Back pain is one of the most frequent complaints in the nursing profession. Thus, the 12-month prevalence of pain in the lumbar spine in nursing staff is as high as 76%. Only a few representative studies have assessed the prevalence rates of back pain and its risk factors among nursing staff in nursing homes in comparison to staff in home-based care facilities. The present study accordingly investigates the prevalence in the lumbar and cervical spine and determines the physical workload to lifting and caring in geriatric care.

Methods

1390 health care workers in nursing homes and home care participated in this cross sectional survey. The nursing staff members were examined by occupational physicians according to the principals of the multistep diagnosis of musculoskeletal disorders. Occupational exposure to daily care activities with patient transfers was measured by a standardised questionnaire. The lumbar load was calculated with the Mainz-Dortmund dose model. Information on ergonomic conditions were recorded from the management of the nursing homes. Comparisons of all outcome variables were made between both care settings.

Results

Complete documentation, including the findings from the occupational physicians and the questionnaire, was available for 41%. Staff in nursing homes had more often positive orthopaedic findings than staff in home care. At the same time the values calculated for lumbar load were found to be significant higher in staff in nursing homes than in home-based care: 45% vs. 6% were above the reference value. Nursing homes were well equipped with technical lifting aids, though their provision with assistive advices is unsatisfactory. Situation in home care seems worse, especially as the staff often has to get by without assistance.

Conclusions

Future interventions should focus on counteracting work-related lumbar load among staff in nursing homes. Equipment and training in handling of assistive devices should be improved especially for staff working in home care.

Background

Back pain is one of the most frequent complaints in the population in industrialized countries - for example the 12-month prevalence of chronic back pain in Germany in 2003 was 16% in men and 22% in women (three months and longer-lasting; almost daily). 57% of men and 66% of women reported that they had suffered from back pain (of any duration or intensity) within the previous 12 months [1]. Back pain is also a very prevalent condition among health care workers.
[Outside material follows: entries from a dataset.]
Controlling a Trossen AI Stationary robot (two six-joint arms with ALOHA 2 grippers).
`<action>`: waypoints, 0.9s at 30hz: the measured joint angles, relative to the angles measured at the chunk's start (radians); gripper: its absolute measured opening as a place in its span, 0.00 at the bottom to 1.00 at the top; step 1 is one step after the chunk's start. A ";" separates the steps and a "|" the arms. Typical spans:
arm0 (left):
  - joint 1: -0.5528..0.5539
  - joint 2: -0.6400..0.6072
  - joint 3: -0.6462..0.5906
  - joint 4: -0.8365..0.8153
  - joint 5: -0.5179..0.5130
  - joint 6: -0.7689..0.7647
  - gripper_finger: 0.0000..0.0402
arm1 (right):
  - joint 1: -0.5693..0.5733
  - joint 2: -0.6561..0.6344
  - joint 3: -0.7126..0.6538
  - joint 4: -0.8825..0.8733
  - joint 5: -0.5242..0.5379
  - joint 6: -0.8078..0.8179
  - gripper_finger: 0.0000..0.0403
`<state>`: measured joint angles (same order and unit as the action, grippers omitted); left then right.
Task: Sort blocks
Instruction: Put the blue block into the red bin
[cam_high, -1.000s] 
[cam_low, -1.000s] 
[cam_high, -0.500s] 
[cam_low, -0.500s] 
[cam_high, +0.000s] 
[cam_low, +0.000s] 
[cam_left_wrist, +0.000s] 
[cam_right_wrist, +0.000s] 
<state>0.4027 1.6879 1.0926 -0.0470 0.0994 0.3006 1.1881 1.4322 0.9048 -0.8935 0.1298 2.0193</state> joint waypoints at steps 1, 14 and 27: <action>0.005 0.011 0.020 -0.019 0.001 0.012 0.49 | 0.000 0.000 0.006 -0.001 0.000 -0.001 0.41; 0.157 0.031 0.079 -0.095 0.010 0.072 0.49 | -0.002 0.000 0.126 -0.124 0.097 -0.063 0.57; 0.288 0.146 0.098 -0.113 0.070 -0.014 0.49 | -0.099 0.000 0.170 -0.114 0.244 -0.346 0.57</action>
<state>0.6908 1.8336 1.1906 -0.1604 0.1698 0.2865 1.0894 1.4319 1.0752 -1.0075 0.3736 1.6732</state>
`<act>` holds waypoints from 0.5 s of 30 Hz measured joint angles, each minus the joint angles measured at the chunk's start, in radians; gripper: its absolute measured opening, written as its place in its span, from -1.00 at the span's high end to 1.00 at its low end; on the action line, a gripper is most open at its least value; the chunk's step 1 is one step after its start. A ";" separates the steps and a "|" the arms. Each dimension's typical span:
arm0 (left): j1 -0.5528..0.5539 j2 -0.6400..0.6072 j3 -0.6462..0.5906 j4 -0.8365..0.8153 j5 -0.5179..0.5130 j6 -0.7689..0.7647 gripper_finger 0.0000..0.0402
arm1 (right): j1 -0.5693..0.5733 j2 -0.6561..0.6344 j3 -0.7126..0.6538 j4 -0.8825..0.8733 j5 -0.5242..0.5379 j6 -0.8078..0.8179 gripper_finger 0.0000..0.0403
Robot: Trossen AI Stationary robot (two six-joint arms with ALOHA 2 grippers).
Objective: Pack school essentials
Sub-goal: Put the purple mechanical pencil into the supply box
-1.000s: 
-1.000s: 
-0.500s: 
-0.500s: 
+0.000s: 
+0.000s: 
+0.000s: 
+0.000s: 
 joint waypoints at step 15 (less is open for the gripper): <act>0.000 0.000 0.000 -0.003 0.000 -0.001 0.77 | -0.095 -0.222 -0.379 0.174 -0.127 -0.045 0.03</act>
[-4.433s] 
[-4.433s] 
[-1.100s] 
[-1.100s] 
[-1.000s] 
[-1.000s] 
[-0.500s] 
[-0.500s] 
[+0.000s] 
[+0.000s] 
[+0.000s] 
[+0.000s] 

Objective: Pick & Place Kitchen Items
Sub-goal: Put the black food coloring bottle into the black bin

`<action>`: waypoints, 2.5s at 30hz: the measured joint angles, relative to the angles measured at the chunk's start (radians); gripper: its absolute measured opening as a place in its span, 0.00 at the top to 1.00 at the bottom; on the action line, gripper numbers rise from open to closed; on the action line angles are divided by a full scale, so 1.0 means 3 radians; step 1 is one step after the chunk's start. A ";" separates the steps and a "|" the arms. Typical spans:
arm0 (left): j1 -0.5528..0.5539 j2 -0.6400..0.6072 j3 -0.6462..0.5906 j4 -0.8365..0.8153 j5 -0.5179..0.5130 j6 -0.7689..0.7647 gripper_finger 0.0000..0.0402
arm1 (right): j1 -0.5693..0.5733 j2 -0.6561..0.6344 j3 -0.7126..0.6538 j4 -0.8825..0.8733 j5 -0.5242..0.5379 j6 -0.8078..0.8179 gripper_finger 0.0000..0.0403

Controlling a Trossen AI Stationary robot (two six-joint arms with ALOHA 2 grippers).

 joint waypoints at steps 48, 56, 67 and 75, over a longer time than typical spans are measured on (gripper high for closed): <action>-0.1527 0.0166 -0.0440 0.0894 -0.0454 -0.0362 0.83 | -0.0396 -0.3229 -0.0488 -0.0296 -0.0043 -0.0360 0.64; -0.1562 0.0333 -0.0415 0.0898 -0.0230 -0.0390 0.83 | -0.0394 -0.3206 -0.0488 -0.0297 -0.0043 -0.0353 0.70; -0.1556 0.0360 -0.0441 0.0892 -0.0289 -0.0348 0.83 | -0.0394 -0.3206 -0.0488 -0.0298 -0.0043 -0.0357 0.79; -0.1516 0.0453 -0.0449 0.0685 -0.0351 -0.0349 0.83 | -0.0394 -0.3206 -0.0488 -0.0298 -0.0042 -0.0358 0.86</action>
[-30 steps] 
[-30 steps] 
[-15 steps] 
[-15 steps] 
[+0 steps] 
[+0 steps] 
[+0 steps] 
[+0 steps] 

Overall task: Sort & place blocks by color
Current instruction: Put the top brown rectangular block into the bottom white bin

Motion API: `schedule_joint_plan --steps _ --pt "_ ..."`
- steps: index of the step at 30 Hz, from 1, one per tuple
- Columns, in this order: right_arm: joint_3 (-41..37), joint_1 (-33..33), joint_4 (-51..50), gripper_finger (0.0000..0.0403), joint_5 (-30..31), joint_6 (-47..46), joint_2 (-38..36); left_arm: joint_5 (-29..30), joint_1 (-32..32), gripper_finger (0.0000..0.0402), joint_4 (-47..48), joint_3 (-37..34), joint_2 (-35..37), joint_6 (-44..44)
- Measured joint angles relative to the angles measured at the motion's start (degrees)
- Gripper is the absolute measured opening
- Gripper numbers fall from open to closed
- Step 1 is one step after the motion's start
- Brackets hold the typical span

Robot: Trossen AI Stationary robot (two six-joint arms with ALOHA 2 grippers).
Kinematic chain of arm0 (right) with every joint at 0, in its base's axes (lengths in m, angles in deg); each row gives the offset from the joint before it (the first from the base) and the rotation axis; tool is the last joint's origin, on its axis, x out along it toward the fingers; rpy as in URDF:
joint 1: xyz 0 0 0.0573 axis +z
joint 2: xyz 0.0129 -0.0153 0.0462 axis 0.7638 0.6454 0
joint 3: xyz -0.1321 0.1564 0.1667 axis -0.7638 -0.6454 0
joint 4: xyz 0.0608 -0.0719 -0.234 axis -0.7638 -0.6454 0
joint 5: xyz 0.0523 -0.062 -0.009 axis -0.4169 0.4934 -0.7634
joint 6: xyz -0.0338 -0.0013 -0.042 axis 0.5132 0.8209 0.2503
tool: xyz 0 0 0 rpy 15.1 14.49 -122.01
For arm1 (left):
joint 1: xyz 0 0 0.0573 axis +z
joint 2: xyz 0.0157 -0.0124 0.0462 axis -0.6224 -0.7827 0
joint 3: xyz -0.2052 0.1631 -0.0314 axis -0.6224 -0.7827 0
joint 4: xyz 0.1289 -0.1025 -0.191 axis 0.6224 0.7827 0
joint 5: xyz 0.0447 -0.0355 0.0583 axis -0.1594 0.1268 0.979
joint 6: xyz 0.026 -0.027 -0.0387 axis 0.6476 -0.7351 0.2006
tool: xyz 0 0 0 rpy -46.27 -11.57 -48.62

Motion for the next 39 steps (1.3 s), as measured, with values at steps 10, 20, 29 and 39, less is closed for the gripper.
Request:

Thus, for health care workers in different specialities, the 12-month prevalence for pain in the lumbar spine has been reported as being as high as 76% and in the cervical spine as high as 60% [25]. The resulting disability has enormous consequences for working life both in terms of human suffering, as well as in direct and indirect economic costs from lost working days and reduced productivity [6].

There is a growing number of older people in need of health care and services [7] and it is expected that this will lead to a considerable rise in the demand for professional nursing personnel - exceedingly in nursing homes. That demand can presumably not be met in the coming decades by training adequate numbers of new staff [8]. For this reason, it is desirable that health care workers should be professionally active for long periods of their working life. One effective way to help to achieve this goal would be to encourage preventive measures to avoid diseases related to intervertebral discs, as geriatric care is regarded as being particularly stressful for the back - especially for older health care workers [912]. Moreover, routine data from the Institution for Statutory Accident Insurance and Prevention in the Health and Welfare (BGW) have shown that 23.5% of the reported cases of occupational diseases of the lumbar spine related to the lifting or carrying of heavy loads were working in geriatric care, showing that this is the most affected sector within the health service [13].

In 2007, a total of 572,211 health care workers were active in geriatric care, of which 31% worked in home care facilities [14, 15]. In spite of its size, the group of home care nursing staff has only been examined in a few representative studies [3, 1618]. The present study accordingly records orthopaedic findings on back disorders, intensity of back complaints, physical work load and work ability in nursing staff in nursing homes and home-based care.

Methods

The study was advertised in specialized journals, to enrol occupational physicians in the study. The interested physicians then encouraged the facilities to take part in the study. A total of 137 geriatric care facilities throughout Germany were contacted. 63% of these facilities took part in the study (68 nursing homes and 18 home care services). A total of 3390 health care workers were contacted in the participating facilities. Documents were returned by 2164 persons (64%). Complete documentation - including the findings from the occupational physicians and a questionnaire completed by the respondents - was available for 1390 persons (41%). Participation in the study was voluntary; all subjects gave informed written consent. The study was approved by the Hamburg Medical Council.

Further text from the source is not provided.